▸ Instructions to follow
Only one stretch of the listing below is wanted: every line from the first to the line containing "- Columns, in", set down exactly.

+ + + + + + +

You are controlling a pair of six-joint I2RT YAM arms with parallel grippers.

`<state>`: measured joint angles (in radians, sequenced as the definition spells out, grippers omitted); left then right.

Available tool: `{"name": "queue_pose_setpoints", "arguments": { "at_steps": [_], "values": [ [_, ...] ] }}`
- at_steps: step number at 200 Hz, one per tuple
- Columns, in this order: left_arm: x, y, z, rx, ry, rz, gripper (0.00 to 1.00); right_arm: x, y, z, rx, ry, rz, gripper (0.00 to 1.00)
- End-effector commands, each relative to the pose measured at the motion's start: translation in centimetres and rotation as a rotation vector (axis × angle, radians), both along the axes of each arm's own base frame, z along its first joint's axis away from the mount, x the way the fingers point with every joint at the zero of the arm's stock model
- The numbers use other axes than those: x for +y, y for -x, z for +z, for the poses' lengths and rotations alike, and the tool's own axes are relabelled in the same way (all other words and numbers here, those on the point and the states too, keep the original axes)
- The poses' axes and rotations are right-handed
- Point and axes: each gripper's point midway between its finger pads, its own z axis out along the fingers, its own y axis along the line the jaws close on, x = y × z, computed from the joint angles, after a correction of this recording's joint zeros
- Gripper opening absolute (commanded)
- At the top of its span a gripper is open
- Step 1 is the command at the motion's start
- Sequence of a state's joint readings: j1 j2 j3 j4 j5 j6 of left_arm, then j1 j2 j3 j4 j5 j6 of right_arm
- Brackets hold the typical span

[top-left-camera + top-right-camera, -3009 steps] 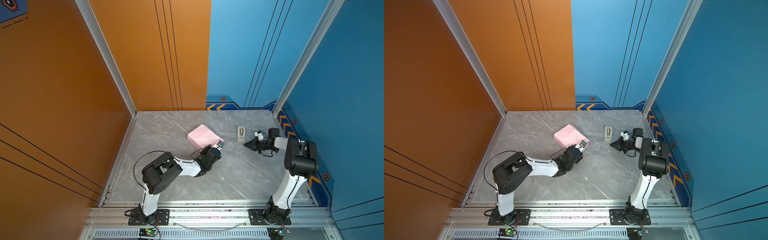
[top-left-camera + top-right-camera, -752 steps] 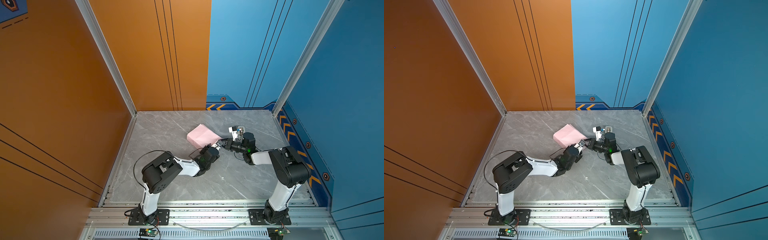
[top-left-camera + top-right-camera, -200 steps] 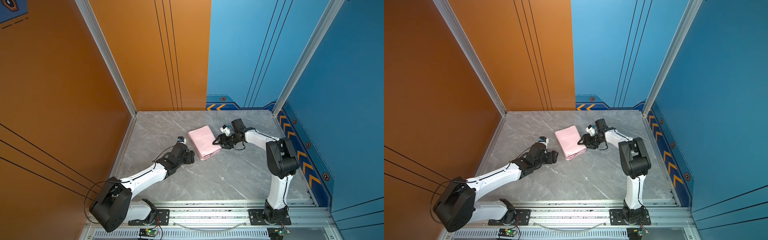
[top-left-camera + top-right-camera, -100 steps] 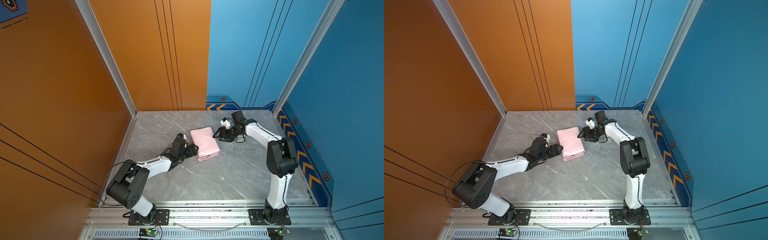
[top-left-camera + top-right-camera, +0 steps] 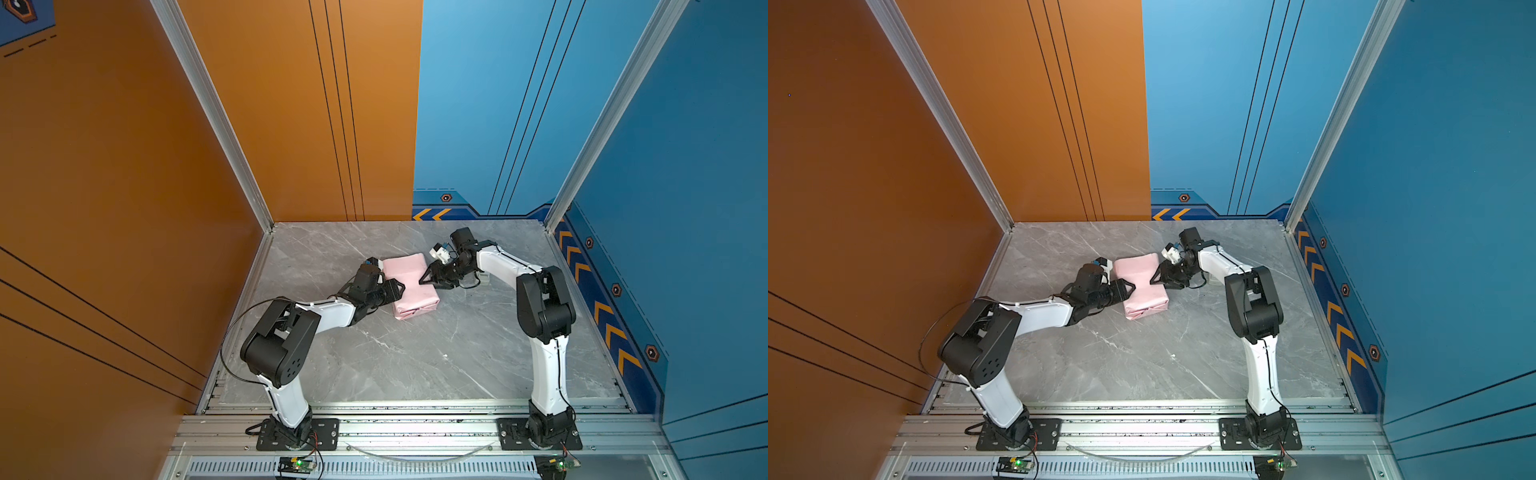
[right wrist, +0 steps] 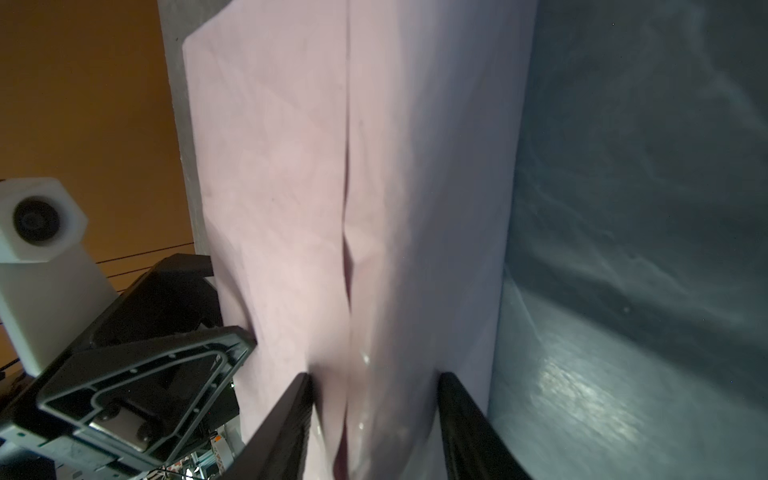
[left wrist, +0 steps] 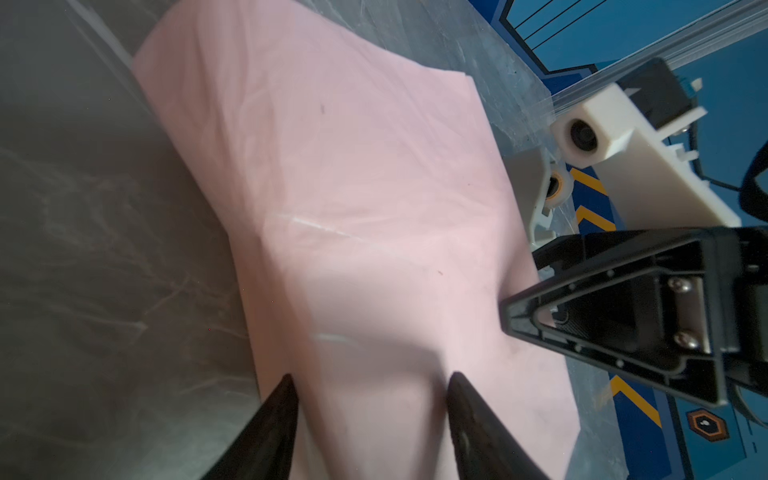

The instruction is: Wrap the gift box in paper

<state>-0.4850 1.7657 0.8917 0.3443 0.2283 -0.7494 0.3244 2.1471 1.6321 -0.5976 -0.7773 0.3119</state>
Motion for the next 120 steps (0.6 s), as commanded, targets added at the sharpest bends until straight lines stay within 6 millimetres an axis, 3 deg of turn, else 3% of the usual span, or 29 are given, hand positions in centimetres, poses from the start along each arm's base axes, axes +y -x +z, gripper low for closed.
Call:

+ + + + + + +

▸ Exercise solution
You are controlling a pair of six-joint I2RT YAM arms with parallel grippers.

`<state>`: measured joint angles (in radians, sequenced as the definition spells out, grippers omitted); left then right.

Available tool: `{"name": "queue_pose_setpoints", "arguments": { "at_steps": [_], "values": [ [_, ...] ] }}`
- at_steps: step number at 200 Hz, one per tuple
- Columns, in this order: left_arm: x, y, z, rx, ry, rz, gripper (0.00 to 1.00); right_arm: x, y, z, rx, ry, rz, gripper (0.00 to 1.00)

Nothing else is needed, and the exercise is over.